Ignoring pictures, transcribe exactly the lines between the one containing "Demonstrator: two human" and the end of the material, both included.

▶ _Data below_:
+++

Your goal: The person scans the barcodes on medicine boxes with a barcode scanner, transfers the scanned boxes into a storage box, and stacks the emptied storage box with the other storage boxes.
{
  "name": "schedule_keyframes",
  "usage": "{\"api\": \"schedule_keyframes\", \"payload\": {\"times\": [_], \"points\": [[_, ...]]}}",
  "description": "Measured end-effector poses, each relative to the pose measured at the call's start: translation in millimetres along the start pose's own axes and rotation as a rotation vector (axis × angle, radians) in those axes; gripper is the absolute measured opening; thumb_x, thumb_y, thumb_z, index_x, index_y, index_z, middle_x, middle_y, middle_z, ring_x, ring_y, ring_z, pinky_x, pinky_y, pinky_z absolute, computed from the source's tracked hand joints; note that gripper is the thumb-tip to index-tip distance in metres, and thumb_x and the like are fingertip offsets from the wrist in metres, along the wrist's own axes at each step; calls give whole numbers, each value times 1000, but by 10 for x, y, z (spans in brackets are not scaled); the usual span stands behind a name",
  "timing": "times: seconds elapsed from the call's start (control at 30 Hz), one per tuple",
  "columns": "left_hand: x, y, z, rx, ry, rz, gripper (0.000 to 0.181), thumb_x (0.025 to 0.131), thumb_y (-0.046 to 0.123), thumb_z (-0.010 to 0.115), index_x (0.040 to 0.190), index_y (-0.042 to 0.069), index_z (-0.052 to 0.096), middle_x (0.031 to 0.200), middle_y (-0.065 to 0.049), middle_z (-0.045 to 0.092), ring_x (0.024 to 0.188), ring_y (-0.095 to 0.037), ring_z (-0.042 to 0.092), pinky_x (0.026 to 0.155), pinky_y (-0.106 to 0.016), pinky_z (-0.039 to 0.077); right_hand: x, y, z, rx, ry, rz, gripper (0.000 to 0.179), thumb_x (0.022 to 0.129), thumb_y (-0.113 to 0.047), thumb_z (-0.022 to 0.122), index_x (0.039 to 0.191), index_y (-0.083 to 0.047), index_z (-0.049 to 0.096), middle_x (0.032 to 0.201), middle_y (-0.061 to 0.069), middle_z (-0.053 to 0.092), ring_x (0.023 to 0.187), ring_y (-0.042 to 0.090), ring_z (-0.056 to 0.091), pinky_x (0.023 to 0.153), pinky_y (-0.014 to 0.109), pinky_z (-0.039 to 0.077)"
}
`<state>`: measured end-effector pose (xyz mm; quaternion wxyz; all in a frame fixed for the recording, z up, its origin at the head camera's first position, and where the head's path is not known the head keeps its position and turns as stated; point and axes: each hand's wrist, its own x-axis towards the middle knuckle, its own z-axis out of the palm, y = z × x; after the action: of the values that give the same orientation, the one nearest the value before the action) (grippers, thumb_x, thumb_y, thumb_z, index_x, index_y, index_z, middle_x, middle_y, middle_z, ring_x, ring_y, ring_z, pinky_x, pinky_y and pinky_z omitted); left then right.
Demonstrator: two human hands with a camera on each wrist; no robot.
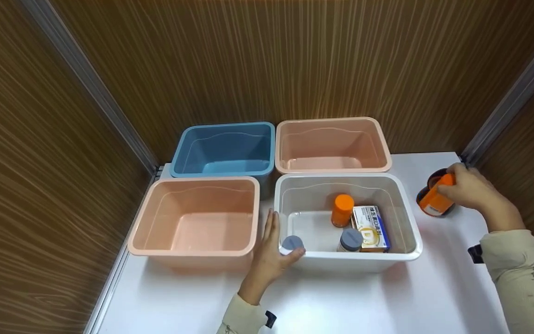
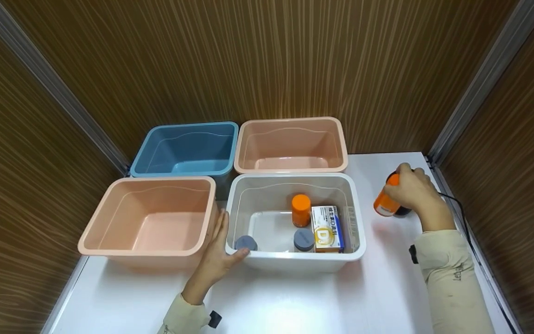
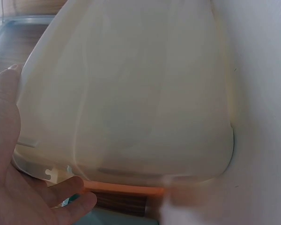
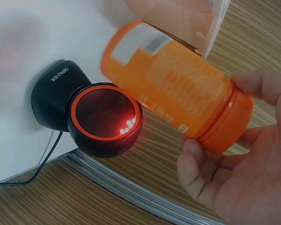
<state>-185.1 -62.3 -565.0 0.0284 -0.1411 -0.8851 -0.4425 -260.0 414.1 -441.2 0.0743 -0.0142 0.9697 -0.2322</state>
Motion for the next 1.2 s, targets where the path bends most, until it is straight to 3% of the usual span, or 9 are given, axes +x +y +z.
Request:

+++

▶ _Answer to this task_:
Demonstrator: two human hands with a camera on each wrist; no robot.
<state>-185.1 -62.3 -565.0 0.0284 -0.1411 -0.8851 -0.4425 -260.0 414.1 -441.2 0.0743 -0.0142 0.9697 -0.2322</state>
Motion for the next 1.2 s, targets where the path bends most, until it is straight to 3% of the usual span, or 9 are given, axes +x +y +z.
Request:

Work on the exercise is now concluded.